Required action: Below is a block of entries; repeat exactly the lines starting at the line that contains "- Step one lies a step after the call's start" and ending at the line that contains "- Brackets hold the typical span", both included.

[Extracted records]
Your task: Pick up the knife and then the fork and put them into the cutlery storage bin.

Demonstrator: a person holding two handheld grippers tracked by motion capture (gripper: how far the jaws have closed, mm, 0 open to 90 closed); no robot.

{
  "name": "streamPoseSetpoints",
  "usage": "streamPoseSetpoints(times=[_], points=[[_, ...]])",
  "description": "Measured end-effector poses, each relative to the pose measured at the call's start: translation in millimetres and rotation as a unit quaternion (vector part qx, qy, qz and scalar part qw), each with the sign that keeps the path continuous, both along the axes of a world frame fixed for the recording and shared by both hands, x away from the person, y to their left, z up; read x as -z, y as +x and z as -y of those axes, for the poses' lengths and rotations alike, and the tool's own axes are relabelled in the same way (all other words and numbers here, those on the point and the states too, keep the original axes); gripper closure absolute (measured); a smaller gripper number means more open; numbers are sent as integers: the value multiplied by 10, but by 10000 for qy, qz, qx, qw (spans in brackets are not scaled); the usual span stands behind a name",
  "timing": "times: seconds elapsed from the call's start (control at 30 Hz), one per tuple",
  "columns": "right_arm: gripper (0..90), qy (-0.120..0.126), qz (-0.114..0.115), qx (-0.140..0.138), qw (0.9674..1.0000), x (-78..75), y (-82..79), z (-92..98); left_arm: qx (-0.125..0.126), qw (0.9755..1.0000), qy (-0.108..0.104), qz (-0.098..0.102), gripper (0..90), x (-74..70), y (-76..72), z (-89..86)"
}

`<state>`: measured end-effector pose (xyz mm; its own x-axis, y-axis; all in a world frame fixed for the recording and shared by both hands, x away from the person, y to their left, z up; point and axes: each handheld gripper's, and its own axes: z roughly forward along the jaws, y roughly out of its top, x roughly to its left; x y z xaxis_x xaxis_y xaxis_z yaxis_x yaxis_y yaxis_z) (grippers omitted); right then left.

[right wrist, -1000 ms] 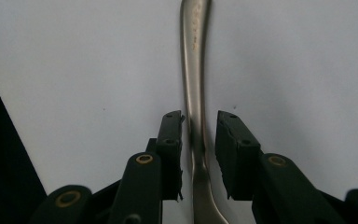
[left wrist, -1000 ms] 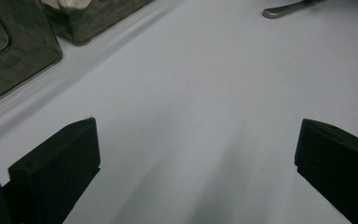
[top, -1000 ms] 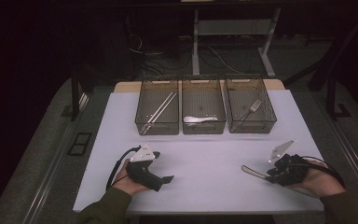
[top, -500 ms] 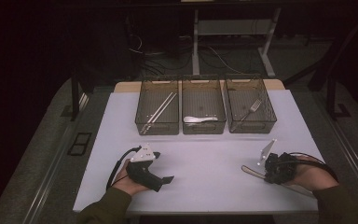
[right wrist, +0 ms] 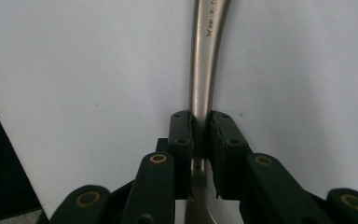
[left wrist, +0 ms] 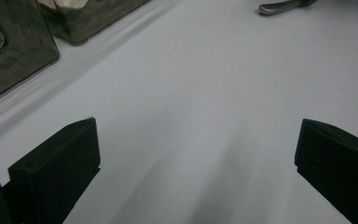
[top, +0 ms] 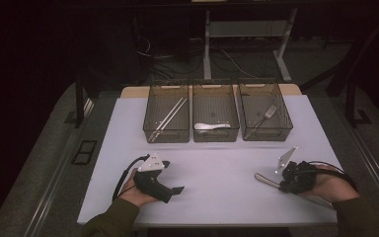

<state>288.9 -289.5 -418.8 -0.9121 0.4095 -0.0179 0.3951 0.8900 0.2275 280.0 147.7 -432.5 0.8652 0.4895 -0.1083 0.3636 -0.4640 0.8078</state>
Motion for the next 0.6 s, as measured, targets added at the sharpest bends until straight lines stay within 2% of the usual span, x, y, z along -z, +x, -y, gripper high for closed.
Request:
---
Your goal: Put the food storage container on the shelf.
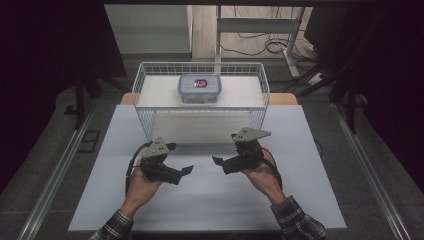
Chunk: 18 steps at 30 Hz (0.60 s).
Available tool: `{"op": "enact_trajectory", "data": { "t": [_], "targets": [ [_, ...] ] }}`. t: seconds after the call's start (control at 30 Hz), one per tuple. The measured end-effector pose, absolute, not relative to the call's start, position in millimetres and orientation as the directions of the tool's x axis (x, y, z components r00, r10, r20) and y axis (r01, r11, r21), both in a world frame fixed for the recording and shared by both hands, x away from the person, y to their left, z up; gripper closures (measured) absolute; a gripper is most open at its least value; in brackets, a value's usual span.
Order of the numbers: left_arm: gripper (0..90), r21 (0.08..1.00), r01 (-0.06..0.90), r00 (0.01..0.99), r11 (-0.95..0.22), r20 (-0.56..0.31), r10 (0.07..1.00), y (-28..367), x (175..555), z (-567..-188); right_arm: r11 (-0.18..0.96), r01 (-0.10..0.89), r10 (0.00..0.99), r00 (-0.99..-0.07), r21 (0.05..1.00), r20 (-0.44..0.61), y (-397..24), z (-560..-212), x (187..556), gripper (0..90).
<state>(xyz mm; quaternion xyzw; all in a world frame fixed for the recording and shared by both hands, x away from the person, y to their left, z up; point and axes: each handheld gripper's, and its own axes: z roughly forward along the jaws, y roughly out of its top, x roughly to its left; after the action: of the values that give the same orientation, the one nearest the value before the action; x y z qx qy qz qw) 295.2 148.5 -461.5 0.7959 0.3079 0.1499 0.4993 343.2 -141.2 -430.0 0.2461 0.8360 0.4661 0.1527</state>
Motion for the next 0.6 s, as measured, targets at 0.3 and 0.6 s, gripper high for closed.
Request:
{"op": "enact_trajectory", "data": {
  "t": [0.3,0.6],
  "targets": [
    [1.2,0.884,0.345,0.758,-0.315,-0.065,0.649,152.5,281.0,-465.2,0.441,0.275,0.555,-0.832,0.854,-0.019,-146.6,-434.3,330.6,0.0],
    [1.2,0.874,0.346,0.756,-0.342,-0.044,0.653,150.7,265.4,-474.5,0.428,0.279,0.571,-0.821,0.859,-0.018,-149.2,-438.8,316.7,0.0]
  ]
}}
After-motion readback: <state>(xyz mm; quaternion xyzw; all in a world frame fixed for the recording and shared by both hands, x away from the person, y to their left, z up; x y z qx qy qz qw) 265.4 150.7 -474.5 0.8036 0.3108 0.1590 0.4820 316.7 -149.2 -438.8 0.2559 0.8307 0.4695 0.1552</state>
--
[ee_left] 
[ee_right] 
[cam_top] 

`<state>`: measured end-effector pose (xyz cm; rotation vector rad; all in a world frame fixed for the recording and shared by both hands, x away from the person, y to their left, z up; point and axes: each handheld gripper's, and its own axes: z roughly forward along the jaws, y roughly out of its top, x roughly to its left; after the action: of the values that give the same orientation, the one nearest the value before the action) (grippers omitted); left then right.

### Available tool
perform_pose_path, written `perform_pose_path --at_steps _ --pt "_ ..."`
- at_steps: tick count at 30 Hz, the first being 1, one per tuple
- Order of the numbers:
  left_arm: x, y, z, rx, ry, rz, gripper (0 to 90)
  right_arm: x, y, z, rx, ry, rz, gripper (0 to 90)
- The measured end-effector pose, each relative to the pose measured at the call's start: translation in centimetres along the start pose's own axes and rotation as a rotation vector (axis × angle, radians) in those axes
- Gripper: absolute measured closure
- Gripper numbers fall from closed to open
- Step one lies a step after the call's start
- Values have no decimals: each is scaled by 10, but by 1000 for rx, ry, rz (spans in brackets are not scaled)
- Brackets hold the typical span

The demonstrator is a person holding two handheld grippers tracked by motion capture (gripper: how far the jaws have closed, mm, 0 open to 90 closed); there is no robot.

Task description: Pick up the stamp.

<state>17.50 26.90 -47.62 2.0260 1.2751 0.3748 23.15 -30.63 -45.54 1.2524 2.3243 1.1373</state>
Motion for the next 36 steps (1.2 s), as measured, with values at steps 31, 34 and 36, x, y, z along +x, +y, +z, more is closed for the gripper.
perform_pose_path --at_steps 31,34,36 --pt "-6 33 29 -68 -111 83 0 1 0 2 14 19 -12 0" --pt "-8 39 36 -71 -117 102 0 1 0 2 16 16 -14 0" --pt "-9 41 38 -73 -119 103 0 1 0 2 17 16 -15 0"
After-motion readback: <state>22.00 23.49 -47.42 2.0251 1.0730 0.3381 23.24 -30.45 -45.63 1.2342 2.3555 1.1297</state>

Solution for this problem:
- Step one lies a step after the call's start
- Values have no decimals: each is scaled by 10, but by 1000 for rx, ry, rz (spans in brackets are not scaled)
- Brackets hold the typical span

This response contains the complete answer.